ACTION ITEM: Identify each line below that contains the word "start", and copy it out.

==================================================

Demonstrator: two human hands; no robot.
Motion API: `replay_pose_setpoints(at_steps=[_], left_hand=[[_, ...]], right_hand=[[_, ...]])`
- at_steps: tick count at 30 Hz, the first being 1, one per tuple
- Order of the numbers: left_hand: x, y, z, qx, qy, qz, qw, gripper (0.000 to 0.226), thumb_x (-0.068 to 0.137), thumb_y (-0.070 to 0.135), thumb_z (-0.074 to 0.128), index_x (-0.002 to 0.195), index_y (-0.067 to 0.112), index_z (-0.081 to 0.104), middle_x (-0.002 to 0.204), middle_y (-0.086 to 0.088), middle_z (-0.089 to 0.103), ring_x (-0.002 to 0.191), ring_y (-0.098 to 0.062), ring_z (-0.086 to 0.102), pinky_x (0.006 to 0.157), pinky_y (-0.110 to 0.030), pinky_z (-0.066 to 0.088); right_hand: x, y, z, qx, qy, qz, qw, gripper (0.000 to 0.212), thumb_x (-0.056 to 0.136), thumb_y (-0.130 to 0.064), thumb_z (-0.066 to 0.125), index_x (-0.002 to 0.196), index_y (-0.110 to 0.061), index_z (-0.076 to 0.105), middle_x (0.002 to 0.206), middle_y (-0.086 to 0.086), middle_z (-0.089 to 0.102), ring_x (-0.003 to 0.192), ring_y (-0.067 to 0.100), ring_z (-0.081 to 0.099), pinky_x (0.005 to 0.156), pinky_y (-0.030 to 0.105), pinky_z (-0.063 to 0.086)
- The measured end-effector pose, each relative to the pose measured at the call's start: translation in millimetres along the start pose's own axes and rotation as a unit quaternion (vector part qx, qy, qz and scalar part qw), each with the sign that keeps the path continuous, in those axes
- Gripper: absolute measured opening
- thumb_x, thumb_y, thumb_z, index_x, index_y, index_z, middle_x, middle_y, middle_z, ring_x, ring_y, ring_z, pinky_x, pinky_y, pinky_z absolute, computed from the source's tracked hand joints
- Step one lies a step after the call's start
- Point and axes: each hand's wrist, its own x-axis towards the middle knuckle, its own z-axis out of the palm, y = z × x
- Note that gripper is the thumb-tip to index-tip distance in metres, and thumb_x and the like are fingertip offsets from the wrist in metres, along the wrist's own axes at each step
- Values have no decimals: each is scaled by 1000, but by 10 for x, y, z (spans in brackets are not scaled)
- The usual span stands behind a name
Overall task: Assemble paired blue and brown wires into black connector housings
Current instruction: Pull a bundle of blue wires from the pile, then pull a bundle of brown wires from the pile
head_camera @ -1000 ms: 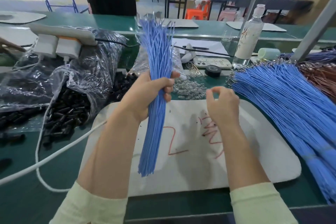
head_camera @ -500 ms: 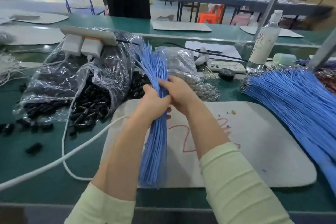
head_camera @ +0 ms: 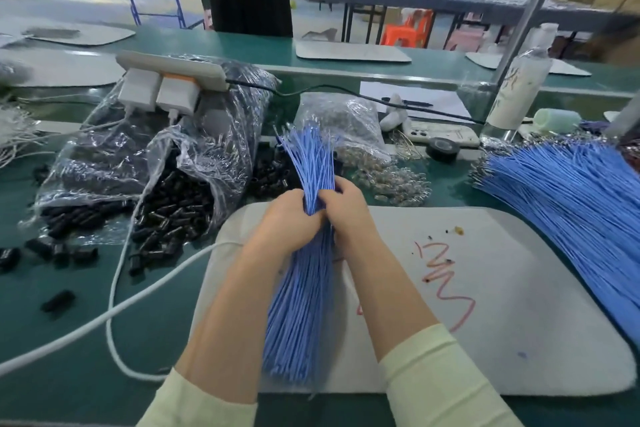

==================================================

RESPONSE:
- The measured end-effector pose, each relative to the pose measured at the call's start: translation in millimetres along the start pose's own axes and rotation as a unit quaternion (vector part qx, qy, qz and scalar part qw), each with the sign that keeps the path continuous, in those axes
- Step one lies a step after the call's start

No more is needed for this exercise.